WORK TASK
Count how many lines of the data below contain the string "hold"; the reply should be that number alone.

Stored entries
=== Section Start ===

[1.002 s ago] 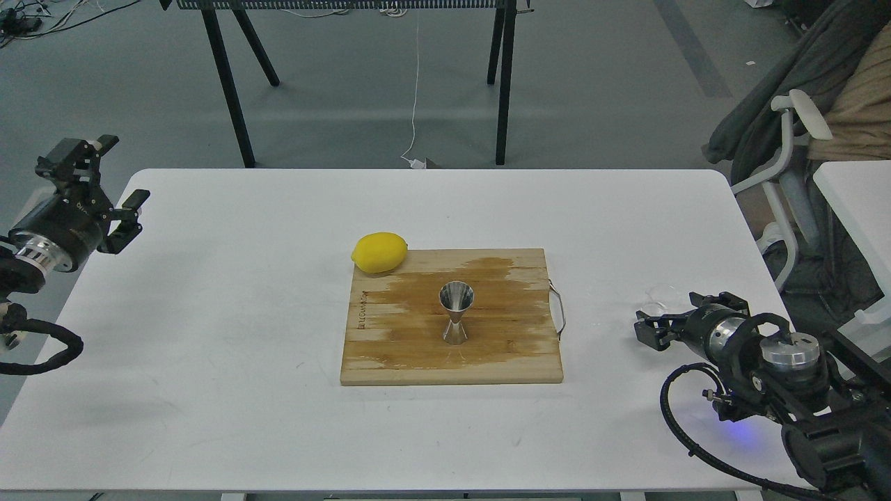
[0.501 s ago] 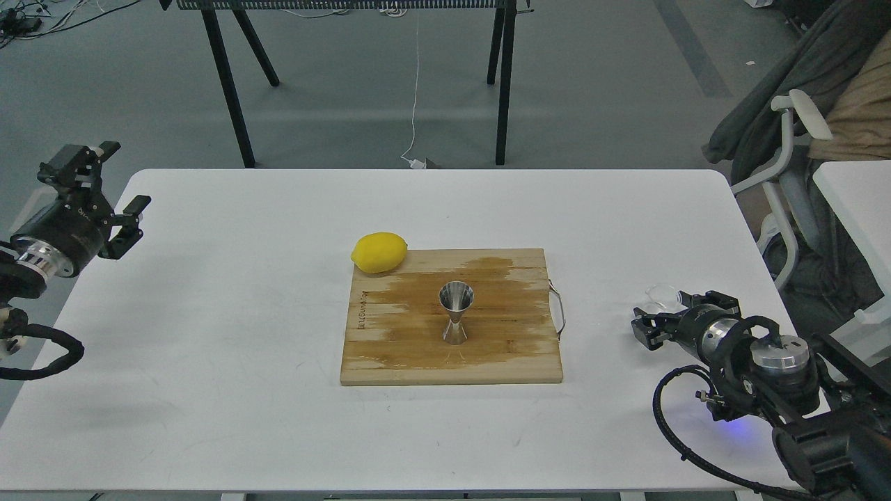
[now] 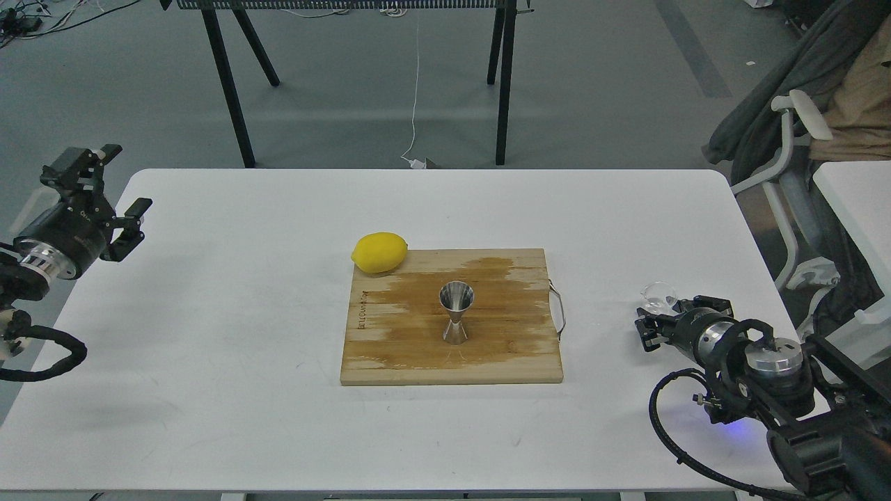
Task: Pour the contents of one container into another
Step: 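Move the right gripper to the clear glass cup and grasp it, then lift the glass cup with the right gripper over the steel jigger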
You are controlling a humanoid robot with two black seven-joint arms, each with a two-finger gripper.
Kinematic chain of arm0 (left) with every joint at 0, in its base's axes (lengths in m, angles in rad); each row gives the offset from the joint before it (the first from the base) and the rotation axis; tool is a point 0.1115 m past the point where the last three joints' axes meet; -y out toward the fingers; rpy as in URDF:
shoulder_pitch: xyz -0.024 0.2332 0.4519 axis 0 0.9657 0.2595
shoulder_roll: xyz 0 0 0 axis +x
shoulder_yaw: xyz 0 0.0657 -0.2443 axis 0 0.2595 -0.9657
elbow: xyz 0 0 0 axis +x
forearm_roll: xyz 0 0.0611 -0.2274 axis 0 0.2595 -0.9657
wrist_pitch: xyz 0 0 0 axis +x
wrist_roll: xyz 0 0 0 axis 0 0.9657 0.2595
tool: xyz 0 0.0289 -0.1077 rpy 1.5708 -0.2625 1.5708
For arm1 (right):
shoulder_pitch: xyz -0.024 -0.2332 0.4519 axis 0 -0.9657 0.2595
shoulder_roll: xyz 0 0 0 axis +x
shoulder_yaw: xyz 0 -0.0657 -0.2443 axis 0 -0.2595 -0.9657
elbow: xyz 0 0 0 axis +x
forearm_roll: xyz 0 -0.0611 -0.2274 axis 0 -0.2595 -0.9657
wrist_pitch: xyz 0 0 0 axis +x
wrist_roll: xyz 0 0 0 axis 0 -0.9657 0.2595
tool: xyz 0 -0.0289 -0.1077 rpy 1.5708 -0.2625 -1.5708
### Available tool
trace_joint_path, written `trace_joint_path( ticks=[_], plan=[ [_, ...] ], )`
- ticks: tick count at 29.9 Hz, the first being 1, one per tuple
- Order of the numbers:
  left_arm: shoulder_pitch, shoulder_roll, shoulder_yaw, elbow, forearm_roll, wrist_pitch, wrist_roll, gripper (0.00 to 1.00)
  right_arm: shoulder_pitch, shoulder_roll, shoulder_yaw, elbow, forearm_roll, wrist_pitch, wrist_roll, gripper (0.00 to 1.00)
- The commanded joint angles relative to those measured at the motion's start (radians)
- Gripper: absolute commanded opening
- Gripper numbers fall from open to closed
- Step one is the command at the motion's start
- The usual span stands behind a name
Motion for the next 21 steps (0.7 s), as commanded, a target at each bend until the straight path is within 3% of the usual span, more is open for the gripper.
trace_joint_path(
  ticks=[1,14,21],
  plan=[
    [0.0,-0.002,0.0,0.011,0.0,0.0,0.0,0.98,0.0,0.0,-0.002,-0.001,-0.001,0.007,0.0,0.43],
    [0.0,-0.006,0.0,0.011,0.0,0.0,0.0,0.98,-0.006,-0.001,-0.002,0.025,-0.042,0.05,0.008,0.41],
    [0.0,-0.008,0.0,0.011,0.0,0.0,0.0,0.98,-0.006,-0.014,0.002,0.208,-0.207,0.073,0.009,0.41]
  ],
)
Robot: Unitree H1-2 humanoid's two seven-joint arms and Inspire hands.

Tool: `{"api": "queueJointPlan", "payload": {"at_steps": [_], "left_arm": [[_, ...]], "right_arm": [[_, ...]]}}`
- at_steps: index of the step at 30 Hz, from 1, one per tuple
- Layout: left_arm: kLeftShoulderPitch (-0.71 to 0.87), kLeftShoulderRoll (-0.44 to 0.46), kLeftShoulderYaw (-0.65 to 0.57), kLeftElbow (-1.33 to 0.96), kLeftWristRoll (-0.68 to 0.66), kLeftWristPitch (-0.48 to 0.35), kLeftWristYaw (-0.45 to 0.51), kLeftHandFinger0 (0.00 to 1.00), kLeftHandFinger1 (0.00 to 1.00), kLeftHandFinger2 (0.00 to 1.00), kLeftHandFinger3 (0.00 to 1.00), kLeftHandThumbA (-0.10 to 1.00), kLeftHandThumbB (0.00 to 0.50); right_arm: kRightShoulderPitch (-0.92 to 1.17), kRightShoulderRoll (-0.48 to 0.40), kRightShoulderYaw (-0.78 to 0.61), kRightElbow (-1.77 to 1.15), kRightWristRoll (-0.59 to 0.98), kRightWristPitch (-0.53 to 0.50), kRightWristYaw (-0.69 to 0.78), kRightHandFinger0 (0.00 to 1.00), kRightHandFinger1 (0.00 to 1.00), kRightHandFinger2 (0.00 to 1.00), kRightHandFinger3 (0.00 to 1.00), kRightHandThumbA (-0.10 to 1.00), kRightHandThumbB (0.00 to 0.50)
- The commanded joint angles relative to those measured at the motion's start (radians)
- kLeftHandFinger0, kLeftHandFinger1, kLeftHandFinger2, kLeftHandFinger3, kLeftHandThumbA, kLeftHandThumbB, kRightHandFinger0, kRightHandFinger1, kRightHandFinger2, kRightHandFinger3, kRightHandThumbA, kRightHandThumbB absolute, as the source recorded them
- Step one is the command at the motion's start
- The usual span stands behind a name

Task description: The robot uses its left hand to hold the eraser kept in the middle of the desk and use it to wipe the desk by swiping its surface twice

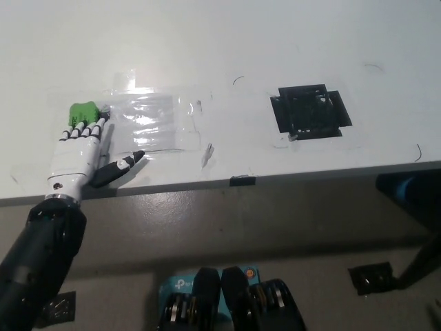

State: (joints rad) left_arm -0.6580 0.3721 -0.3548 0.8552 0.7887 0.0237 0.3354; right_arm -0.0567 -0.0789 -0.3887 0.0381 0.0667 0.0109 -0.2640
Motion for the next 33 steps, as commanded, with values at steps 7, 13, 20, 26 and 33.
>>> {"api": "queueJointPlan", "payload": {"at_steps": [7, 13, 20, 26, 33], "left_arm": [[-0.026, 0.044, 0.072, -0.114, -0.12, -0.02, -0.114, 1.0, 1.0, 1.0, 1.0, 1.0, 0.372], [-0.14, 0.064, 0.15, -0.245, -0.171, -0.046, -0.122, 1.0, 1.0, 1.0, 1.0, 1.0, 0.417], [-0.23, 0.112, 0.179, -0.515, -0.146, 0.06, -0.248, 1.0, 1.0, 1.0, 1.0, 1.0, 0.364], [-0.119, 0.078, 0.245, -0.8, -0.191, 0.088, -0.274, 1.0, 1.0, 1.0, 1.0, 1.0, 0.386], [0.231, -0.071, 0.316, -1.169, -0.265, 0.123, -0.233, 1.0, 1.0, 1.0, 1.0, 1.0, 0.469]], "right_arm": [[0.002, -0.032, -0.009, -0.038, -0.014, -0.038, -0.007, 1.0, 1.0, 1.0, 1.0, 1.0, 0.117], [0.007, -0.038, -0.007, -0.044, -0.007, -0.023, 0.003, 1.0, 1.0, 1.0, 1.0, 1.0, 0.117], [0.013, -0.044, -0.008, -0.063, 0.005, -0.006, 0.011, 1.0, 1.0, 1.0, 1.0, 1.0, 0.125], [0.009, -0.054, -0.009, -0.055, 0.012, -0.008, 0.017, 1.0, 1.0, 1.0, 1.0, 1.0, 0.108], [0.004, -0.07, -0.006, -0.061, 0.009, 0.005, 0.022, 1.0, 1.0, 1.0, 1.0, 1.0, 0.098]]}}
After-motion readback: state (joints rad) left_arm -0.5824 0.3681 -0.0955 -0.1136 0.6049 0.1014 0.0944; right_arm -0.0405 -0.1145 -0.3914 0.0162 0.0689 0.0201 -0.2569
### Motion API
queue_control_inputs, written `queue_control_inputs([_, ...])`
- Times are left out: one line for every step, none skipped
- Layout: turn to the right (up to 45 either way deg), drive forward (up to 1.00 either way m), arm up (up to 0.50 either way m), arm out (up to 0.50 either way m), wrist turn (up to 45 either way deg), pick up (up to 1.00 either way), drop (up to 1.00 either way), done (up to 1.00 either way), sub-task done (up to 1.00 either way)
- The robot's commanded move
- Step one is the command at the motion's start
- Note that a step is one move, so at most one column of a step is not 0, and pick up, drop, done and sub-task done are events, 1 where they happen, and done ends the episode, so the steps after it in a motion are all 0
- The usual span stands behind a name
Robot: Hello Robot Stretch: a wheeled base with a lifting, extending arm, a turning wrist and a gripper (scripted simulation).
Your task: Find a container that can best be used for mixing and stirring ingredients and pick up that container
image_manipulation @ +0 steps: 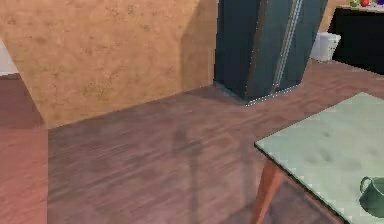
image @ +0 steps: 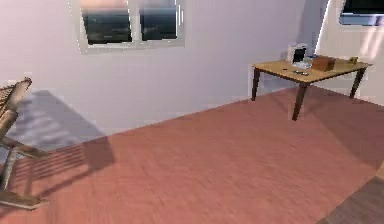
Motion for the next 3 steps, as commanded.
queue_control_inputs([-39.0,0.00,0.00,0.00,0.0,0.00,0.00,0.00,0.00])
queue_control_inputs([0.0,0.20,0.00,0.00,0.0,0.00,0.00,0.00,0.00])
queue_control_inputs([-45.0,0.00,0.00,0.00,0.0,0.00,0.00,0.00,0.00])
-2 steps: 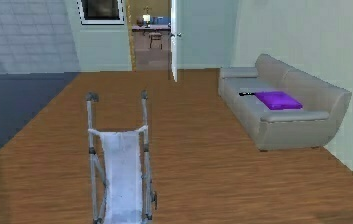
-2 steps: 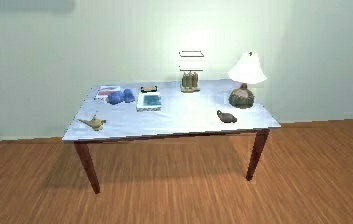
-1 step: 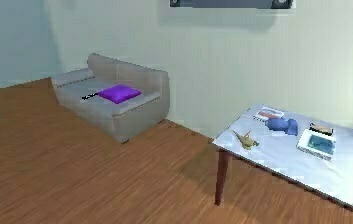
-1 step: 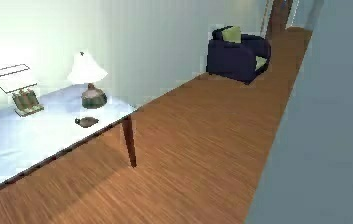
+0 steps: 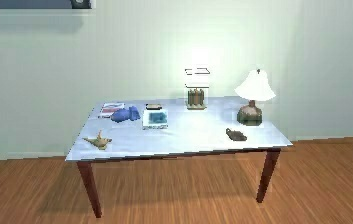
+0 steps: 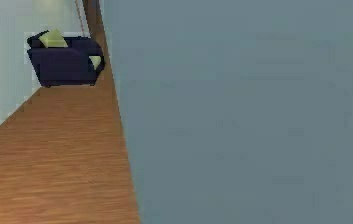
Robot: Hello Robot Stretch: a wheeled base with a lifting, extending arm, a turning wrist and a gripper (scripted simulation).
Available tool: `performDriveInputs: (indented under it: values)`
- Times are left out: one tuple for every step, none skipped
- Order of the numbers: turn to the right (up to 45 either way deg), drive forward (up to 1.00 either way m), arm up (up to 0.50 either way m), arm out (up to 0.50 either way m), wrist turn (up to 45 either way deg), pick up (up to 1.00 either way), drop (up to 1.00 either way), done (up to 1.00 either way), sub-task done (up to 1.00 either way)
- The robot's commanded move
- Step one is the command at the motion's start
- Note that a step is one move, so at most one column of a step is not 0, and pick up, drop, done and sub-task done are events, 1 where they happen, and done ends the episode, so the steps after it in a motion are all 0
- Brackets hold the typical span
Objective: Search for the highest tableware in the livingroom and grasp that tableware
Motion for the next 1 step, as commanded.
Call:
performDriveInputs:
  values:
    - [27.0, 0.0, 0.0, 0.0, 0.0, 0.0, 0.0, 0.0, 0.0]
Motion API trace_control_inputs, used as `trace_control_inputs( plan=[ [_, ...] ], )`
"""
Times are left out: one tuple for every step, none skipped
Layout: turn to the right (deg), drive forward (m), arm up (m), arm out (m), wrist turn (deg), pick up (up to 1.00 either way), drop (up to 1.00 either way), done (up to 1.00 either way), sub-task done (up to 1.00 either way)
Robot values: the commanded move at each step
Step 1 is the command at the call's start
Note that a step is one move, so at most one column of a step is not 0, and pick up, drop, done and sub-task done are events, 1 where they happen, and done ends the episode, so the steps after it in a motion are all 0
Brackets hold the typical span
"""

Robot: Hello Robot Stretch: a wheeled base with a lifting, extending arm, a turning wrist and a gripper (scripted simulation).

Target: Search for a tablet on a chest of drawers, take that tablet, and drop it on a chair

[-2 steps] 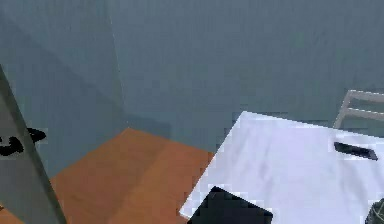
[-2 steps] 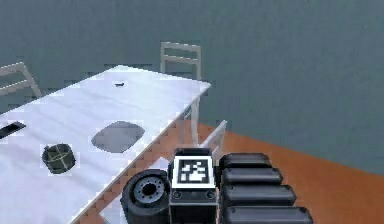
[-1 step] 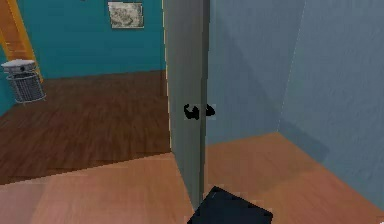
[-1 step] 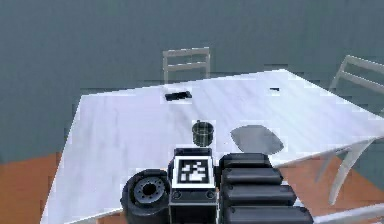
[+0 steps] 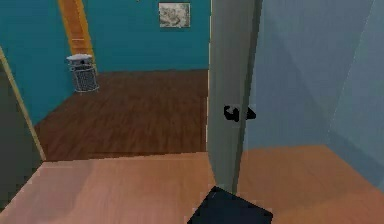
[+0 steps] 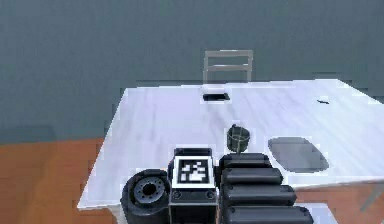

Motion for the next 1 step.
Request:
trace_control_inputs(
  plan=[
    [45.0, 0.00, 0.00, 0.00, 0.0, 0.00, 0.00, 0.00, 0.00]
  ],
)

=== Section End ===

RESPONSE
3